> [WHAT TO WORK ON]:
For this exercise, write each entry below out precisely and omit the pictures.

Saved data entries
+-------+

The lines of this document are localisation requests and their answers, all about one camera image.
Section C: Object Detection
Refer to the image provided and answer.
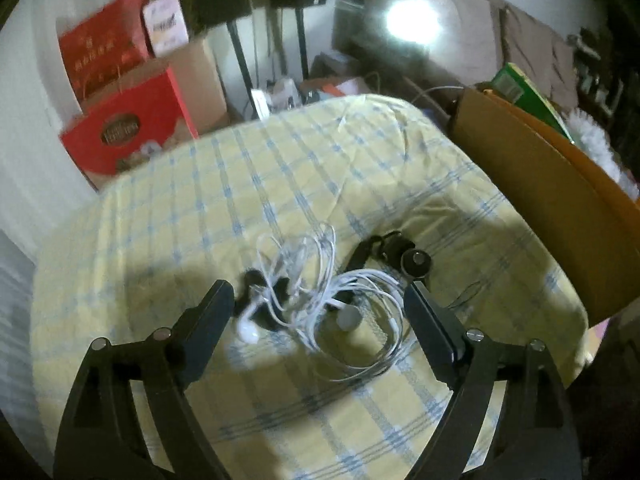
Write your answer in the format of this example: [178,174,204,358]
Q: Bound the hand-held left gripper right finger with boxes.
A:
[403,282,584,480]

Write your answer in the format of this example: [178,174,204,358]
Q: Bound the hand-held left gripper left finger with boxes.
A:
[52,280,236,480]

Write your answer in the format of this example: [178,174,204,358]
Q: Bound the white earphones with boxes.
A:
[240,222,407,377]

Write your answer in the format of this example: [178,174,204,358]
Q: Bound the orange-lined cardboard box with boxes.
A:
[446,87,640,327]

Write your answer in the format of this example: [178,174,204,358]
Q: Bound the white feather duster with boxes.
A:
[565,110,634,182]

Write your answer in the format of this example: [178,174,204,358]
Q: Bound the green toothpaste box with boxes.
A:
[487,62,577,144]

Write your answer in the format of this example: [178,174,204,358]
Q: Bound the yellow plaid tablecloth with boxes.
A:
[30,95,592,477]

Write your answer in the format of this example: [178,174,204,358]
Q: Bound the red chocolate gift bag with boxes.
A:
[60,66,200,192]

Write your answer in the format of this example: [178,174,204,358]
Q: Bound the brown cardboard box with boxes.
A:
[82,37,232,137]

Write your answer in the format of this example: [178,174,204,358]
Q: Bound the black speaker stand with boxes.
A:
[227,20,257,122]
[295,7,309,82]

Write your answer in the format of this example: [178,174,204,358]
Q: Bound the red gift box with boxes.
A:
[58,0,153,111]

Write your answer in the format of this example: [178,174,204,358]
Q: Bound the white tissue pack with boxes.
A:
[142,0,191,58]

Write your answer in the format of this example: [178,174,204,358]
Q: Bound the brown sofa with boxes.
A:
[332,0,587,112]

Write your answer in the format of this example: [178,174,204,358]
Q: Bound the lit flashlight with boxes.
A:
[382,0,444,54]

+-------+

> [ANSWER SPACE]:
The lines of this document are localisation requests and their answers, all about one camera image.
Section C: Object Detection
Refer to the image provided and answer.
Write your answer in the format of this example: [178,174,204,358]
Q: Bound the hand-held left gripper right finger with boxes.
A:
[403,282,584,480]

Write your answer in the format of this example: [178,174,204,358]
Q: Bound the hand-held left gripper left finger with boxes.
A:
[52,280,236,480]

Write your answer in the format of this example: [178,174,204,358]
Q: Bound the white earphones with boxes.
A:
[240,222,407,377]

Write your answer in the format of this example: [178,174,204,358]
Q: Bound the orange-lined cardboard box with boxes.
A:
[446,87,640,327]

Write your answer in the format of this example: [178,174,204,358]
Q: Bound the white feather duster with boxes.
A:
[565,110,634,182]

Write your answer in the format of this example: [178,174,204,358]
Q: Bound the green toothpaste box with boxes.
A:
[487,62,577,144]

Write your answer in the format of this example: [178,174,204,358]
Q: Bound the yellow plaid tablecloth with boxes.
A:
[30,95,592,477]

Write your answer in the format of this example: [178,174,204,358]
Q: Bound the red chocolate gift bag with boxes.
A:
[60,66,200,192]

Write your answer in the format of this example: [178,174,204,358]
Q: Bound the brown cardboard box with boxes.
A:
[82,37,232,137]

Write your answer in the format of this example: [178,174,204,358]
Q: Bound the black speaker stand with boxes.
A:
[227,20,257,122]
[295,7,309,82]

Write your answer in the format of this example: [178,174,204,358]
Q: Bound the red gift box with boxes.
A:
[58,0,153,111]

Write your answer in the format of this example: [178,174,204,358]
Q: Bound the white tissue pack with boxes.
A:
[142,0,191,58]

Write your answer in the format of this example: [178,174,204,358]
Q: Bound the brown sofa with boxes.
A:
[332,0,587,112]

Write your answer in the format of this example: [178,174,204,358]
Q: Bound the lit flashlight with boxes.
A:
[382,0,444,54]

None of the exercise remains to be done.